Write a markdown cell explaining the changes you made and why.

Use the Series.value_counts() method to review the unique values in the separationtype column in both dete_survey_updated and tafe_survey_updated.
In each of dataframes, select only the data for survey respondents who have a Resignation separation type.
Remember that the dete_survey_updated dataframe contains three Resignation separation types. We want to select all of them.
Use the DataFrame.copy() method on the result to avoid the SettingWithCopy Warning.
Assign the result for dete_survey_updated to dete_resignations.
Assign the reuslt for tafe_survey_updated to tafe_resignations.
Write a markdown paragraph explaining the changes you made and why.

Check the years in each dataframe for logical inconsistencies.
First, clean the cease_date column in dete_resignations.
Use the Series.value_counts() method to view the unique values in the cease_date column.
Use vectorized string methods to extract the year. As a reminder, here is the full list.
Use the Series.astype() method method to convert the type to a float.
Use the Series.value_counts() to check the values in the cease_date and dete_start_date columns in dete_resignations and the cease_date column in tafe_resignations.
Because Series.value_counts() returns a series, we can use Series.sort_index() method with ascending= True or False to view the highest and lowest values with their counts.
You can also plot the values of any numeric columns with a boxplot to identify any values that look wrong.
Write a markdown paragraph explaining your findings.

Create an institute_service column in dete_resignations
Create a new column named institute_service in dete_resignations.
Subtract the dete_start_date from the cease_date. Assign the result to a new column named institute_service.
Write a markdown paragraph explaining the changes you made and why.

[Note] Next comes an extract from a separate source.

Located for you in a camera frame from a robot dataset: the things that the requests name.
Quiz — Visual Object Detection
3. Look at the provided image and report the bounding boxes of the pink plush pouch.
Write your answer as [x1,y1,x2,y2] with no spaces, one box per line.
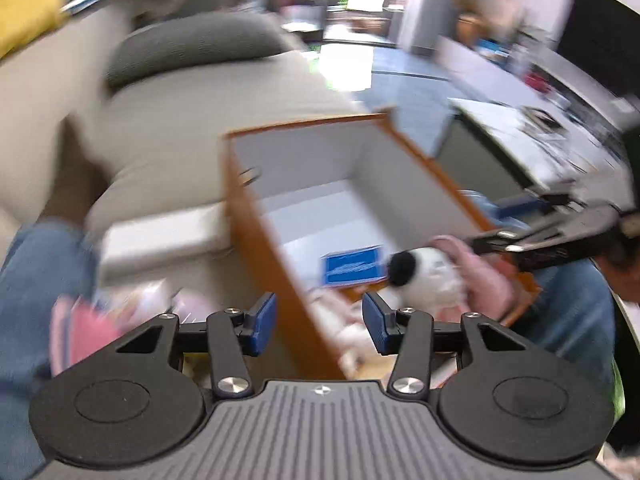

Use the Series.value_counts() method to view the values in the 'Contributing Factors. Dissatisfaction' and 'Contributing Factors. Job Dissatisfaction' in the tafe_resignations dataframe.
Update the values in the 'Contributing Factors. Dissatisfaction' and 'Contributing Factors. Job Dissatisfaction' in the tafe_resignations dataframe so that each contains only True, False, or NaN values.
Write a function named update_vals that makes the following changes:
If the value is NaN, return np.nan. You can use the following criteria to check that a value is NaN: pd.isnull(val).
If the value is '-', return False.
For any other value, return True.
Use the DataFrame.applymap() method to apply the function above to the 'Contributing Factors. Dissatisfaction' and 'Contributing Factors. Job Dissatisfaction' in the tafe_resignations dataframe.
Remember that we need to pass the update_vals function into the df.applymap() method without parentheses.
Use the df.any() method as described above to create a dissatisfied column in BOTH the tafe_resignations and dete_resignations dataframes.
Use the df.copy() method to create a copy of the results and avoid the SettingWithCopy Warning. Assign the results to dete_resignations_up and tafe_resignations_up.
Write a markdown paragraph explaining the changes you made and why.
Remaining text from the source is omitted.